**REQUIRED WORK**
Beneath this task are records; count how many lines include the string "cabinet" and answer with that number alone.

******************************

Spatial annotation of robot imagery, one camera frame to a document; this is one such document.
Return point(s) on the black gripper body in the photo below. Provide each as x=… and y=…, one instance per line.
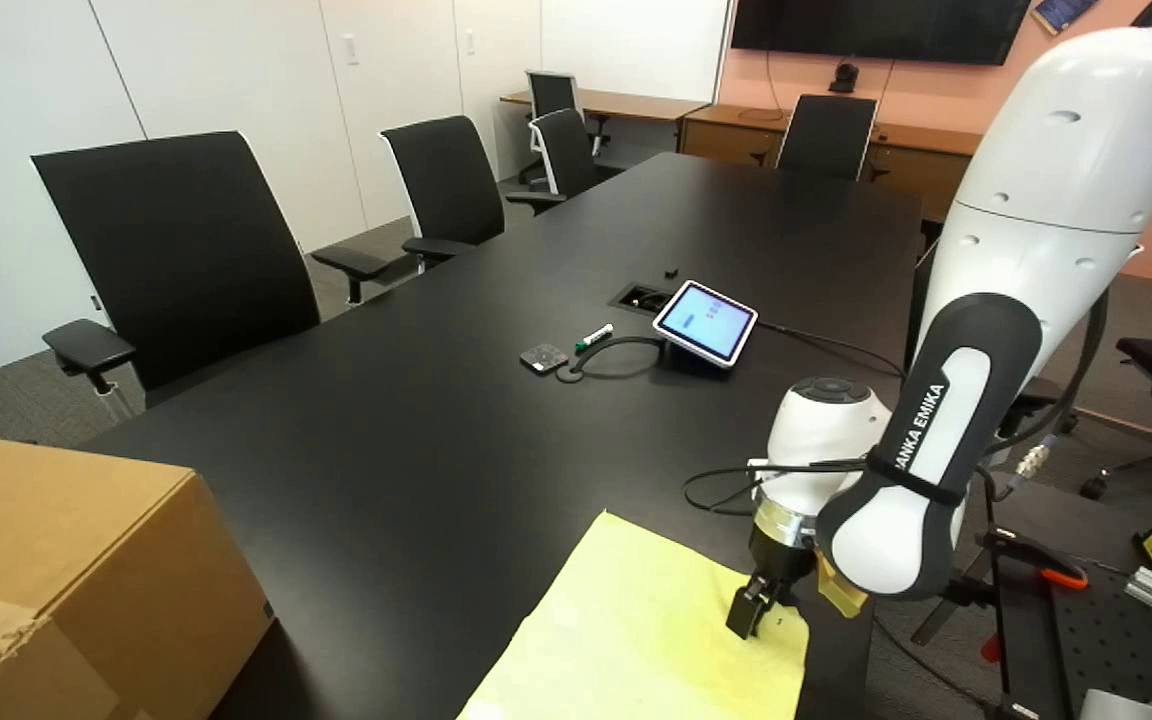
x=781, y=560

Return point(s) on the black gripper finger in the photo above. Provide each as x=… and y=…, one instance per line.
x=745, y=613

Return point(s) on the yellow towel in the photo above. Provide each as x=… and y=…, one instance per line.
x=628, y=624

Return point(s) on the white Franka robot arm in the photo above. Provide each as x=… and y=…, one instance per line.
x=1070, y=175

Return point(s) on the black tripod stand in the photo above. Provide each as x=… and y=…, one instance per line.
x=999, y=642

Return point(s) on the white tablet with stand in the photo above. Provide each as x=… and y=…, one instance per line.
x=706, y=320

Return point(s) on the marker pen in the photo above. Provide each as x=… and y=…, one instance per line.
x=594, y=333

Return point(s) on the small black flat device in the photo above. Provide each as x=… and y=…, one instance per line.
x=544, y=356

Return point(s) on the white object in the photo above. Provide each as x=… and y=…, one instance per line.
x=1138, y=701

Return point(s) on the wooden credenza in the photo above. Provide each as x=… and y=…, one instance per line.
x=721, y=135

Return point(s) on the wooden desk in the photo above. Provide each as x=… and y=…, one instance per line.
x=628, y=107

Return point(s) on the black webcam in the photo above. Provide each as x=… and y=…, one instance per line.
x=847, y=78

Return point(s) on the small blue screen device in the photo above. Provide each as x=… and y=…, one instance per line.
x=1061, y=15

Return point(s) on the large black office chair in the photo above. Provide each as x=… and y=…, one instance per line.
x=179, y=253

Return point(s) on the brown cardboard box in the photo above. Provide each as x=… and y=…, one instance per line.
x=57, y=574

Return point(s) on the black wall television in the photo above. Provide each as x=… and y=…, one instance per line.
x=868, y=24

******************************

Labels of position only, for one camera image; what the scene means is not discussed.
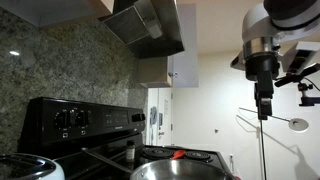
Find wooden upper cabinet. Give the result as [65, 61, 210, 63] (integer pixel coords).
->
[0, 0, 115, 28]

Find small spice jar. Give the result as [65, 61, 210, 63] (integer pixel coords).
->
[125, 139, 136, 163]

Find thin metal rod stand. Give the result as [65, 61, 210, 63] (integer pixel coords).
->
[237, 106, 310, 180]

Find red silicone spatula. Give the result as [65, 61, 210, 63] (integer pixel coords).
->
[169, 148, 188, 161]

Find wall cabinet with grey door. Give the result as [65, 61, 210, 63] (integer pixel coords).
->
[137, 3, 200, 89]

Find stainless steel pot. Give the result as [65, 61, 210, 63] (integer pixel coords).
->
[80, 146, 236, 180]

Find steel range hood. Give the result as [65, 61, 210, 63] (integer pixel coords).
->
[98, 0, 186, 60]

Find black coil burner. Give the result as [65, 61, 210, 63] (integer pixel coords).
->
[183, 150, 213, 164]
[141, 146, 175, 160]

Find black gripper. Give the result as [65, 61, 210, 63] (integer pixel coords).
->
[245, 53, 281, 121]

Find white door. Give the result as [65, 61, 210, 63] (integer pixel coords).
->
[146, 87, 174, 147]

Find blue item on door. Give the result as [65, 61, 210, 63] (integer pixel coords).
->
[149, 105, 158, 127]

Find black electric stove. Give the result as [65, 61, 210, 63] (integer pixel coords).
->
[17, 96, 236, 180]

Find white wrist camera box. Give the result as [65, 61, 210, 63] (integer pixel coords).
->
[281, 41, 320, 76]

******************************

**RESULT OF THIS EXERCISE**
2